** Opening Information given block **

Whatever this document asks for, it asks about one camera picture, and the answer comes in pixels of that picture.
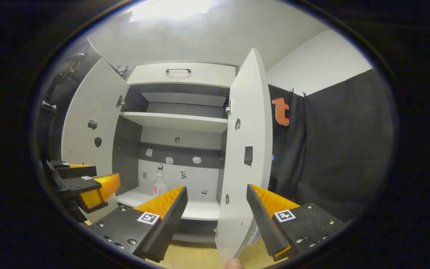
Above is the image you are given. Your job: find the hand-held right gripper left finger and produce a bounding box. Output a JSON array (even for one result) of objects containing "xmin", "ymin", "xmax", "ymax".
[{"xmin": 88, "ymin": 186, "xmax": 188, "ymax": 263}]

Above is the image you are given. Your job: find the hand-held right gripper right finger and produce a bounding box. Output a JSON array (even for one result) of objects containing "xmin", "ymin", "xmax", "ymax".
[{"xmin": 246, "ymin": 184, "xmax": 347, "ymax": 262}]

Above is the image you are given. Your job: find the white cabinet door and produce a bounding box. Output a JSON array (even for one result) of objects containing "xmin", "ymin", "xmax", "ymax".
[
  {"xmin": 61, "ymin": 58, "xmax": 130, "ymax": 225},
  {"xmin": 215, "ymin": 48, "xmax": 273, "ymax": 269}
]

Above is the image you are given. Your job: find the clear bottle with pink label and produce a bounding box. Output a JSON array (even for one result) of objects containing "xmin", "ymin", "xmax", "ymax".
[{"xmin": 152, "ymin": 164, "xmax": 168, "ymax": 197}]

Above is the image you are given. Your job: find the white cabinet shelf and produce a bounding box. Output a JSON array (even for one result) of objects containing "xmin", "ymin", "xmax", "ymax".
[{"xmin": 121, "ymin": 111, "xmax": 228, "ymax": 134}]

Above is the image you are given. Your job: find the white and grey cabinet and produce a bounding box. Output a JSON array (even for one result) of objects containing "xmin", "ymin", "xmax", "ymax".
[{"xmin": 112, "ymin": 62, "xmax": 240, "ymax": 245}]

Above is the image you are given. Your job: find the white cabinet drawer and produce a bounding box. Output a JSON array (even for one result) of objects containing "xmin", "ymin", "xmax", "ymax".
[{"xmin": 127, "ymin": 62, "xmax": 237, "ymax": 89}]

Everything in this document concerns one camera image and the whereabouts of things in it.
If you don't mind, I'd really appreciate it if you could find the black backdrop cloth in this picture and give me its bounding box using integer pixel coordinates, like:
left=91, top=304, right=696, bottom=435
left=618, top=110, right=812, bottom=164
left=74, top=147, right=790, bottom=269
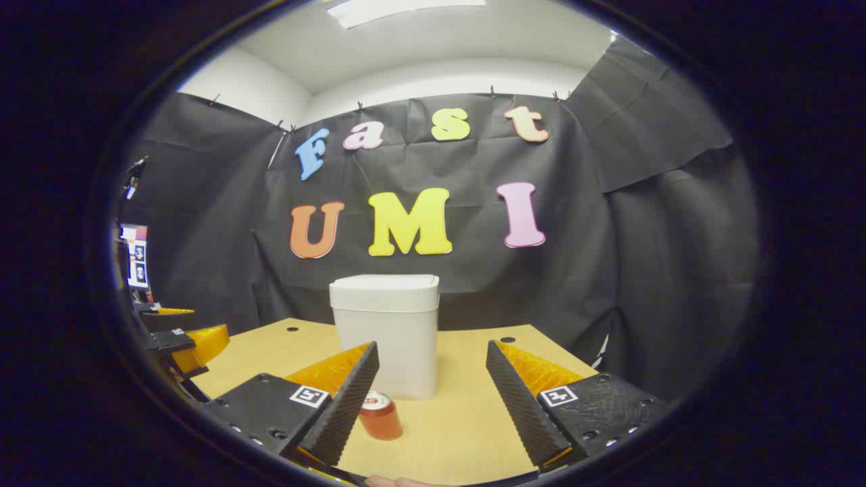
left=118, top=34, right=762, bottom=400

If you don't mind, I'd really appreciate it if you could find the computer monitor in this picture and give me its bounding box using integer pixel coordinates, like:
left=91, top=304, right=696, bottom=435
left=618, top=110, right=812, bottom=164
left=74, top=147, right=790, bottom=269
left=120, top=225, right=151, bottom=290

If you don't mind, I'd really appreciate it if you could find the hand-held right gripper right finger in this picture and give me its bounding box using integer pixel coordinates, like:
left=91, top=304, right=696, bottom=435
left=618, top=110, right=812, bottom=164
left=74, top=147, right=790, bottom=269
left=486, top=340, right=668, bottom=472

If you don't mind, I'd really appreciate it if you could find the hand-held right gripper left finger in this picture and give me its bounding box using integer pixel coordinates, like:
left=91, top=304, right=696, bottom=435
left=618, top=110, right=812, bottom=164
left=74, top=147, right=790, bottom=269
left=202, top=342, right=380, bottom=478

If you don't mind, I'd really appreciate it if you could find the red pop can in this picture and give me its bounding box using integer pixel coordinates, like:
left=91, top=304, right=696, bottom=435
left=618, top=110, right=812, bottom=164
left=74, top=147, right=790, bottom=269
left=359, top=391, right=403, bottom=441

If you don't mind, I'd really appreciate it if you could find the ceiling light panel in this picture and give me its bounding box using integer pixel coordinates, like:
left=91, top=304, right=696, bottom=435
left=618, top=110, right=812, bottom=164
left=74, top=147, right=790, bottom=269
left=327, top=0, right=488, bottom=30

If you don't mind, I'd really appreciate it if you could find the wooden desktop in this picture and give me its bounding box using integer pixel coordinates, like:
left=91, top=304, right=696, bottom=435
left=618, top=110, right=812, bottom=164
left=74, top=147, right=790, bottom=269
left=191, top=318, right=599, bottom=486

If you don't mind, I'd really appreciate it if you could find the white desktop garbage bin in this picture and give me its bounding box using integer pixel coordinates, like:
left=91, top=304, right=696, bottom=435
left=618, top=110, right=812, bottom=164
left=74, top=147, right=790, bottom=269
left=329, top=274, right=440, bottom=400

** Closing Information given block **

● **Your assignment**
Each line in the listing that contains "camera" should be returned.

● **Exercise output**
Whatever this document asks for, it asks about one camera picture, and the answer comes in pixels of that picture.
Everything in this document concerns one camera image and the whereabouts of things in it.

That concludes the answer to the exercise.